Back in September, when the merger was announced, Ed Wesemann, with the Savannah, Ga.-based global law firm consulting practice Edge International, noted that both Kansas City and Minneapolis offered little in the opportunity of organic growth, and thus a merger likely presented a logical growth avenue for both firms.

“I think that [the merger] probably supports their strategic aspirations,” Wesemann said at the time. “Both have a need to expand, and it’s very difficult to expand in their existing marketplaces.”

Hinderks says he anticipates the new firm will have revenues-per-attorney consistent with the same range that Stinson has announced in recent years, including $531,500 per attorney in 2012. Leonard Street Deinard historically has not revealed financial data.

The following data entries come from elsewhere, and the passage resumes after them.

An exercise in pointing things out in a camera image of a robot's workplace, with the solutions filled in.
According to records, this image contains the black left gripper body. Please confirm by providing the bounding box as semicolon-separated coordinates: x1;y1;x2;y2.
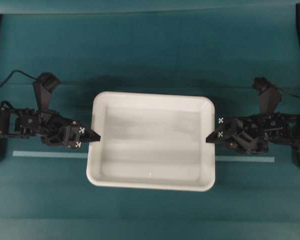
14;108;83;149

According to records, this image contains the black left camera cable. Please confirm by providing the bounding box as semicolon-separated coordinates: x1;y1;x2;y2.
0;70;38;97

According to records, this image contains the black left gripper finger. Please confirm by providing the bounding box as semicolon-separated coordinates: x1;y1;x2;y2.
78;126;101;148

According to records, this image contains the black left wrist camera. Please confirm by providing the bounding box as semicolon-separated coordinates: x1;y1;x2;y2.
32;72;61;111

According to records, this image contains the light blue tape strip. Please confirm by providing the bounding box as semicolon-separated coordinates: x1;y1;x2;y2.
12;150;275;163

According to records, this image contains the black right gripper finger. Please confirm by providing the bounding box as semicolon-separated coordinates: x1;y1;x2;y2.
205;117;225;144

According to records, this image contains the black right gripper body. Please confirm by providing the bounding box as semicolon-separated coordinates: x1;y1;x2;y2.
222;112;290;154

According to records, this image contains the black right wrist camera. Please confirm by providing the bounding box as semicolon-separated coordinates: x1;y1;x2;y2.
252;77;282;115

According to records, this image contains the black camera cable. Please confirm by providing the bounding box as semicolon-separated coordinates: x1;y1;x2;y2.
274;84;300;100
0;70;38;97

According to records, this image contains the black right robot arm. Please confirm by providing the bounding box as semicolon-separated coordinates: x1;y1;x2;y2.
205;112;300;154

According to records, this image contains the white plastic tray case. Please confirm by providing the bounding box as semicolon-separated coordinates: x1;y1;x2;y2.
86;91;216;192

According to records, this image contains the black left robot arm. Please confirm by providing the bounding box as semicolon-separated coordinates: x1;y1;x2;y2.
0;101;101;149

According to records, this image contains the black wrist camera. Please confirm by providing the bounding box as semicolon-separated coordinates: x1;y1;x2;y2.
32;72;61;111
252;77;282;115

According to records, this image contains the black right camera cable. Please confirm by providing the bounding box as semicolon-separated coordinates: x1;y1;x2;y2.
274;84;300;100

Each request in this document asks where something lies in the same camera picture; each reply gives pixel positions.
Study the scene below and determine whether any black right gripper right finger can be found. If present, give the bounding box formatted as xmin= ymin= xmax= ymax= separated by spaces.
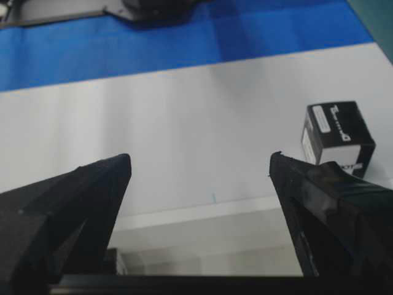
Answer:
xmin=269 ymin=152 xmax=392 ymax=294

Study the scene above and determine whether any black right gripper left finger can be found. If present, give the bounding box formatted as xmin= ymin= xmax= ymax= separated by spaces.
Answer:
xmin=1 ymin=154 xmax=131 ymax=294

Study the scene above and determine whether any black box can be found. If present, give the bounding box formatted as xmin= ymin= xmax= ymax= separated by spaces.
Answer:
xmin=301 ymin=101 xmax=376 ymax=178

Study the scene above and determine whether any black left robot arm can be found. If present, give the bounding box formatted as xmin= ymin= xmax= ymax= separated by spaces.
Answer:
xmin=1 ymin=0 xmax=201 ymax=29

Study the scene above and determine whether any white plastic tray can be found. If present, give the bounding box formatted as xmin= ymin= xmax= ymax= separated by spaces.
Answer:
xmin=109 ymin=208 xmax=302 ymax=276

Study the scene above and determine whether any white base board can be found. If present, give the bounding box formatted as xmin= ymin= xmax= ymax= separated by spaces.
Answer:
xmin=1 ymin=43 xmax=392 ymax=231

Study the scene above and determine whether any blue table cloth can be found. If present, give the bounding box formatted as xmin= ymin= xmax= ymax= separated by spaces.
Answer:
xmin=1 ymin=1 xmax=373 ymax=91

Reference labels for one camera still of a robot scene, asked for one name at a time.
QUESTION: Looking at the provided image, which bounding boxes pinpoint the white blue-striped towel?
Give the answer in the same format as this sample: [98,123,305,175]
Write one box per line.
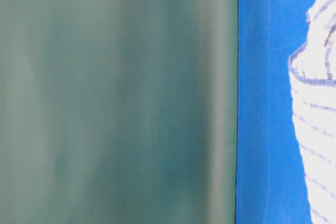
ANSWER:
[289,0,335,223]

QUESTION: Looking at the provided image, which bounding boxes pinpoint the blue table mat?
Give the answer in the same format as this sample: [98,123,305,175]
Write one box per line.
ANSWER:
[236,0,314,223]

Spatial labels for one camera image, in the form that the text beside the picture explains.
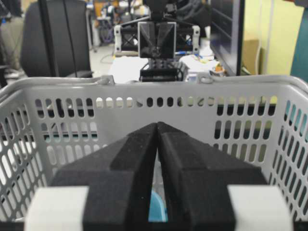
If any grey plastic shopping basket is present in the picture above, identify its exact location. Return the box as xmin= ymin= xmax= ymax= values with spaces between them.
xmin=0 ymin=76 xmax=308 ymax=221

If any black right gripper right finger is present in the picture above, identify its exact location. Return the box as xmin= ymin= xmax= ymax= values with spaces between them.
xmin=157 ymin=122 xmax=294 ymax=231

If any black vertical pole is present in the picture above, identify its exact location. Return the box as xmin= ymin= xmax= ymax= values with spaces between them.
xmin=38 ymin=0 xmax=59 ymax=77

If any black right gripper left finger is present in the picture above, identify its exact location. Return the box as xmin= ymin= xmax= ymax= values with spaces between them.
xmin=24 ymin=122 xmax=158 ymax=231

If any blue dustpan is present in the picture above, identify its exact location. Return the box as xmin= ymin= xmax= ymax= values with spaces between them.
xmin=148 ymin=191 xmax=168 ymax=222

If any dark monitor screen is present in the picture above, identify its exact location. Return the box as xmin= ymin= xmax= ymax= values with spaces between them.
xmin=210 ymin=0 xmax=245 ymax=76

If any black grey left gripper body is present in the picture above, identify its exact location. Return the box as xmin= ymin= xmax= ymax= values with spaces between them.
xmin=114 ymin=21 xmax=200 ymax=59

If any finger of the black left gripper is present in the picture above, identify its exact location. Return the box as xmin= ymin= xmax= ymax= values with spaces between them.
xmin=157 ymin=23 xmax=174 ymax=58
xmin=139 ymin=23 xmax=157 ymax=57

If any black office chair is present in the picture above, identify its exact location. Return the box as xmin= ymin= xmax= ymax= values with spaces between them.
xmin=20 ymin=0 xmax=93 ymax=78

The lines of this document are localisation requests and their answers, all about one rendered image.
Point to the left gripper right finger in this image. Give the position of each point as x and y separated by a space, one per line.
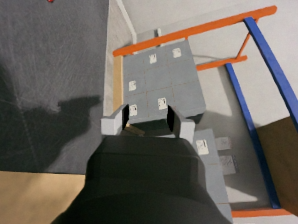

The newly merged firm does not have a headquarters, opting instead to disburse management over its 14 locations. While Hinderks and Stortz share co-managing duties for the merged firm, Allison Murdock, deputy managing partner at Stinson, remains in that position.

Hinderks and Stortz, who have known each other professionally for more than 10 years, said merger discussions turned serious last spring and continued throughout the summer. Those talks reached a conclusion on the weekend of Sept. 21 when partners at the respective firms, voted overwhelmingly, Hinderks said at the time, to approve the merger.

At the time, Hinderks characterized the merger as a natural conclusion to a long conversation.

“There was a mutual conclusion that there was something to talk about, and from that point we began to move forward,” Hinderks said at the time. “It’s not all that surprising for the thought to come up. The surprising part is when you find enough of something to have that second conversation.”

Predecessor firm Stinson Morrison Hecker was ranked sixth in the 2013 MOney 20 listings of the state’s highest grossing firms, based on its $148.8 million in 2012 revenue.